The Dalmia Companies came into existence in the early 1930s as the Dalmia-Jain Group. Founded by the late Ramkrishna Dalmia, the group's activities included Banks and Insurance Companies, Newspapers and Publishing Houses, Aviation and Railway Companies, Electric Supply Companies, Collieries, a Motor Car Company, Biscuits, Cement, Chemicals, Distilleries, Dairy Products, Jute, Paper, Plywood, Paints, Refractories, Sugar, Textiles and others.

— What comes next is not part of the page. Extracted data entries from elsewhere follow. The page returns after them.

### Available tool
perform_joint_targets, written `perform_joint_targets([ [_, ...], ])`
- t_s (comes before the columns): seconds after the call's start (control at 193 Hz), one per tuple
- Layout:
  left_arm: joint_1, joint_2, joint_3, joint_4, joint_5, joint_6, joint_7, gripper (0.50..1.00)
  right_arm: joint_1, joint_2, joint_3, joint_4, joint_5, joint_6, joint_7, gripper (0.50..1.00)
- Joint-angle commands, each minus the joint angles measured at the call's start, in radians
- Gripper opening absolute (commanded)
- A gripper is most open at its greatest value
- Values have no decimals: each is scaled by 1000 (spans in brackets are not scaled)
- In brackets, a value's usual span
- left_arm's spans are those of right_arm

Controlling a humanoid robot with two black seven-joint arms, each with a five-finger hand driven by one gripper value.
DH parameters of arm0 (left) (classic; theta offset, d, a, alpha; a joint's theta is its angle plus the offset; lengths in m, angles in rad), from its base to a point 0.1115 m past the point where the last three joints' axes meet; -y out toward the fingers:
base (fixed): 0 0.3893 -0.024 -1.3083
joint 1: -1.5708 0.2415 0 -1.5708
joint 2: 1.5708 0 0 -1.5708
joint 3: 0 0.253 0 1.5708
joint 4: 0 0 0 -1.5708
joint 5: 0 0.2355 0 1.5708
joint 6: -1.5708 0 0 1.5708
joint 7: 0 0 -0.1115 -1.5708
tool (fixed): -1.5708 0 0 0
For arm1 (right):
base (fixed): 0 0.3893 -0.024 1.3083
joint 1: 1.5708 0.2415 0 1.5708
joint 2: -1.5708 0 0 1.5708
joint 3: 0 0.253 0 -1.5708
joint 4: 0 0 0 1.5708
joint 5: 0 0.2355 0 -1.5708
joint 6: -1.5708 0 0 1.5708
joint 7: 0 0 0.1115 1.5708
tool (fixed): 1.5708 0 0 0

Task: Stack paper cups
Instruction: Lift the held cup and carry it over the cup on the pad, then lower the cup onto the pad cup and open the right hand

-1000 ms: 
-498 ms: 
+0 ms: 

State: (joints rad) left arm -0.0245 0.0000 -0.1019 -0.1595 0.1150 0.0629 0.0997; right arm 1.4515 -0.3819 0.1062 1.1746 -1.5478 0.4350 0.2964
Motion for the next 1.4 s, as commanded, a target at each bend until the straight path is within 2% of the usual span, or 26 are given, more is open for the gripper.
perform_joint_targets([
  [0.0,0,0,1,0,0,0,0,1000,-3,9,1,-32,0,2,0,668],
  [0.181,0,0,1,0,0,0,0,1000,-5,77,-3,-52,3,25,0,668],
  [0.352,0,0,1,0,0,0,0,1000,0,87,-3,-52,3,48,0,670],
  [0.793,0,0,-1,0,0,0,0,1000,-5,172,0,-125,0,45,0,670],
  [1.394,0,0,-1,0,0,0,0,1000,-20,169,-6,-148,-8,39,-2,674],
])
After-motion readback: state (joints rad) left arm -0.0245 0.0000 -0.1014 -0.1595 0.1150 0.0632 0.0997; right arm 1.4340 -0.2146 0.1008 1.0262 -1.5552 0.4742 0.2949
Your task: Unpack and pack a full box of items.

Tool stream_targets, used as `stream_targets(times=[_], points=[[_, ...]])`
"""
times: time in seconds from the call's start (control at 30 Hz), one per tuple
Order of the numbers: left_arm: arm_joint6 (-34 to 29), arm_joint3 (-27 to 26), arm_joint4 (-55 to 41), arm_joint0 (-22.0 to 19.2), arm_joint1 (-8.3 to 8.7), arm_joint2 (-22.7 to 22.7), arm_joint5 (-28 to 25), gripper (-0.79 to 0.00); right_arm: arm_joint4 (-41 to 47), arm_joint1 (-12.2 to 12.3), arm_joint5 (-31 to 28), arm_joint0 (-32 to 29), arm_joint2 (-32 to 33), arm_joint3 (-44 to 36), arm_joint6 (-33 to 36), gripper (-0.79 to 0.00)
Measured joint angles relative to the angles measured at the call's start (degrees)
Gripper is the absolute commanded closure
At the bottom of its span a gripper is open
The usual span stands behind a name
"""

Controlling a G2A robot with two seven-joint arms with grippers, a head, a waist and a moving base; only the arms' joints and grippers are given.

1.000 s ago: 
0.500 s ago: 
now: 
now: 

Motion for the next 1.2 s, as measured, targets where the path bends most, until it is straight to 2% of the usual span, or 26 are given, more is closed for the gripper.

The Group's greatest contribution to national development was in the emergence of the Indian cement industry. Entering this area in 1936 as a challenge to the monopoly of one powerful combine, the ACC Ltd., the Group set up several cement factories. Reflecting the geographic expansion of the group and its presence in each corner of the country, cement factories were set up in Dalmianagar (Bihar, East India), Dalmia Dadri (Haryana, North India), Dandot (West Punjab, now in Central Pakistan), Dalmiapuram (Tamil Nadu, South India), Karachi (Sind, now in South Pakistan), Rajgangpur (Orissa, East India) and Sawai Madhopur (Rajasthan, North India).
In 1943, the Group established the Bharat Bank Ltd., which on the basis of authorised capital, became the biggest bank of its time. Later it acquired controlling interests in the Punjab National Bank and in the Times of India group of publications. At the time, the Dalmia companies together ranked third among India's major industrial groups after the Tatas and the Birlas. In the automotive sphere, one company of the Group, Allen Berry & Co. Limited, purchased the entire lot of American surplus disposal vehicles, numbering about 50,000, after World War II. This company ran vast workshops in various parts of India till the 1950s when it was disbanded.
Today, the Dalmia family and its relatives have interests, among others, in publishing, explosives, cement, magnesite, consumer electronics, sugar, olive oil, leisure resorts and hotels, refractories, castings, cigarettes, soda ash, textiles and services such as advertising, travel management, television programming, software development and finance.